How to remember books [Computer Science]


(Marios Daskalas) #1

Hi, I would like to know books for the sole purpose of memorizing books, in particular, Computer Science books. Below I have attached some sample books that I am interested in memorizing. The depth that I want to achieve is to remember the main idea in most paragraphs. In addition, I would love to know what helped you the most when it comes to memorizing books in general. Thanks in advance.



Memory Sports
(selmo'i cu se nintadni) #2

First off, you can probably skip any code. If you absolutely want to memorize a code segment, it would almost certainly be better to just memorize the algorithm instead of the specific java syntax. Google, autocomplete, and familiarity from doing assignments and other stuff will be fine for using the correct syntax.


(Josh Cohen) #3

If you provide a few specific examples of what you’re trying to memorize, people might be able to offer ideas on how to memorize them.

I would start reading the book normally, without focusing too much on memory techniques, writing notes and typing out all the code examples. After the code runs, I would try to explain every detail of the code to an imaginary person to make sure I understand what it’s doing. Then you could add memorization for things that can be put in lists or for any parts that aren’t sticking in memory.

Example: if you find that you aren’t remembering how to create a Java program with an Account class (seen in the table of contents), you could create a journey or story to link together all the steps needed from creating the file, writing the code (getters, setters, or however Java works), to compiling the program and running it.

The process of typing out the code and running it is good for memorization, because there will be bugs and other problems that won’t be apparent just from reading the book. I think that the more painful a bug is, the more memorable the solution will be. :slight_smile:

I was looking through what I could see of the Java book, and you probably don’t need to memorize statements like “constructors cannot return values”. If you work through the exercises, you’ll probably pick up information like that without extra effort.

Memory techniques work well for things that can be put in lists. Here’s an example of a list you might find in a computer science book and how you could memorize it with a simple peg list:

OSI model:

Peg # Peg image Fact Mnemonic image
1 Candle Physical layer Burned by a candle while getting a physical at the doctor’s office
2 Swan Data link layer Data from Star Trek tying up a swan with chain links
3 Butterfly Network layer A butterfly getting tangled up in network wires
4 Sailboat Transport layer A sailboat being sent through a Star Trek transporter
5 Hook Session layer A hook lifting up a band at a jam session
6 Elephant Presentation layer An elephant giving a presentation on a projector
7 Boomerang Application layer Throwing a boomerang at a phone (app / application)

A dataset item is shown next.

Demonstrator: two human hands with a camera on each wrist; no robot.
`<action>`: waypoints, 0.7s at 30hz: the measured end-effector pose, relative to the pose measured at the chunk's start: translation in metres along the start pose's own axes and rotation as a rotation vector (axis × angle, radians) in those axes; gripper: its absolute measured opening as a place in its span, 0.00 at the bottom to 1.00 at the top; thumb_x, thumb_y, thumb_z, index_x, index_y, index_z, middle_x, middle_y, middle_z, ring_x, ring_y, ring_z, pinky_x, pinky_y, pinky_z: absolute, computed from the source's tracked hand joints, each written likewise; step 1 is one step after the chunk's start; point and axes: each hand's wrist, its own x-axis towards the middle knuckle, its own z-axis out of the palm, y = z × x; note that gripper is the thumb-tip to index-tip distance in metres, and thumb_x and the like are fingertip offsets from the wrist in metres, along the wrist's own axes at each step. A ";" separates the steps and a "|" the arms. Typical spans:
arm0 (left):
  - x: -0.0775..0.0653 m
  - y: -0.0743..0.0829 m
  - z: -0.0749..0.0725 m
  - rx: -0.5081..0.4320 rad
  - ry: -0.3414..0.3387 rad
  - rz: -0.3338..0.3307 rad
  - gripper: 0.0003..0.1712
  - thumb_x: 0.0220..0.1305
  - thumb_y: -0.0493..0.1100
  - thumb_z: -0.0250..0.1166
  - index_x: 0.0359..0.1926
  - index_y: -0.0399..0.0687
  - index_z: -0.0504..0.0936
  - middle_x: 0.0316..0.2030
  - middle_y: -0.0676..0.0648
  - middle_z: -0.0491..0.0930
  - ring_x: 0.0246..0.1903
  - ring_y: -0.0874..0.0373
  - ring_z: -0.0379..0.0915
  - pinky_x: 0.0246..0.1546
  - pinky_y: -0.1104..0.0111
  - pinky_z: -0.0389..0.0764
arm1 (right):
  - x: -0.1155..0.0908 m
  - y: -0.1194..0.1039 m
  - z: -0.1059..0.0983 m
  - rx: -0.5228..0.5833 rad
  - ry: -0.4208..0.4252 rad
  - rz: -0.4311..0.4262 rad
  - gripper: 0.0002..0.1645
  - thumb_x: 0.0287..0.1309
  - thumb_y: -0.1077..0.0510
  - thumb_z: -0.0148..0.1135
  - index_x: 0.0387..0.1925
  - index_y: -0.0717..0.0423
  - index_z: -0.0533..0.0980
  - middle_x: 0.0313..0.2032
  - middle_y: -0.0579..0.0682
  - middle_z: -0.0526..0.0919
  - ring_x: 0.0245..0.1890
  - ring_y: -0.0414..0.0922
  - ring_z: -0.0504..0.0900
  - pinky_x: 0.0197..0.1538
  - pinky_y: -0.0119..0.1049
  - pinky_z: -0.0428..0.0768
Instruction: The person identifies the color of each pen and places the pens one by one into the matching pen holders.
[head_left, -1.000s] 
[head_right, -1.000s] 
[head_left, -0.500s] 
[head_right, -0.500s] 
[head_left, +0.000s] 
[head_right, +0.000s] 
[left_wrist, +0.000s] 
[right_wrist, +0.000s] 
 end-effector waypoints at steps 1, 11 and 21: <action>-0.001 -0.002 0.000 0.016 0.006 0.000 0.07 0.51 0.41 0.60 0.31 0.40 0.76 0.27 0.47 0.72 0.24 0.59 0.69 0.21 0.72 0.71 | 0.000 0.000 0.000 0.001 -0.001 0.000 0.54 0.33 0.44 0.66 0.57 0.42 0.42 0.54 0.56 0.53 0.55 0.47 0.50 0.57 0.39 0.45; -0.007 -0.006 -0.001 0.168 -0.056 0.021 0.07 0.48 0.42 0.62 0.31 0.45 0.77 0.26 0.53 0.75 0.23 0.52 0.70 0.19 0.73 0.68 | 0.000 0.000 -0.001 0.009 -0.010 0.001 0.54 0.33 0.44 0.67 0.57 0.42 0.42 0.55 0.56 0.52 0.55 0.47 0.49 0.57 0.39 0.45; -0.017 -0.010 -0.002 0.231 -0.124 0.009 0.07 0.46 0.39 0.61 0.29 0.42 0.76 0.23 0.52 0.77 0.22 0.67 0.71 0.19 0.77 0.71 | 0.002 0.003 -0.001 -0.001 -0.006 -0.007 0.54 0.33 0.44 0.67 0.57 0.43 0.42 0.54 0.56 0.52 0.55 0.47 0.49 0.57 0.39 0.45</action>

Using spaced repetition on the memorized material will also help.


(Marios Daskalas) #4

Thank you for your answer @Josh , that helped me. However, I am looking for a book that is designed for the sole purpose of memorizing other books. Do you have anything in mind? To become more specific let’s say that you want to memorize the first chapter of the “Software Engineering Design: Theory and Practice” book which you can see as a preview.


(Josh Cohen) #5

Where is the preview chapter? I didn’t see it on that page.


(Marios Daskalas) #6

Let’s analyze this sample that I found from this book. @Josh


(Josh Cohen) #7

The way I would do it is translate the dense text into bullet points with simple language:

There are 3 types of problems, and it’s important to distinguish between them:

  • well-defined problems – clearly defined goals with understood constraints
  • ill-defined problems – ambigous, but they can sometimes be turned into well-defined problems
  • wicked problems – no single problem formulation exists, no definite solutions, any solutions are not deemed correct or incorrect but only good or bad. Solutions often aren’t known until after the problem is solved.

The process of extracting that information from the text (along with an explanation to an imaginary person) helps with memorization. Then mnemonic images could be used to save the three keywords (“well”, “ill”, “wicked”) that will help to recall the definitions if they come up on a test.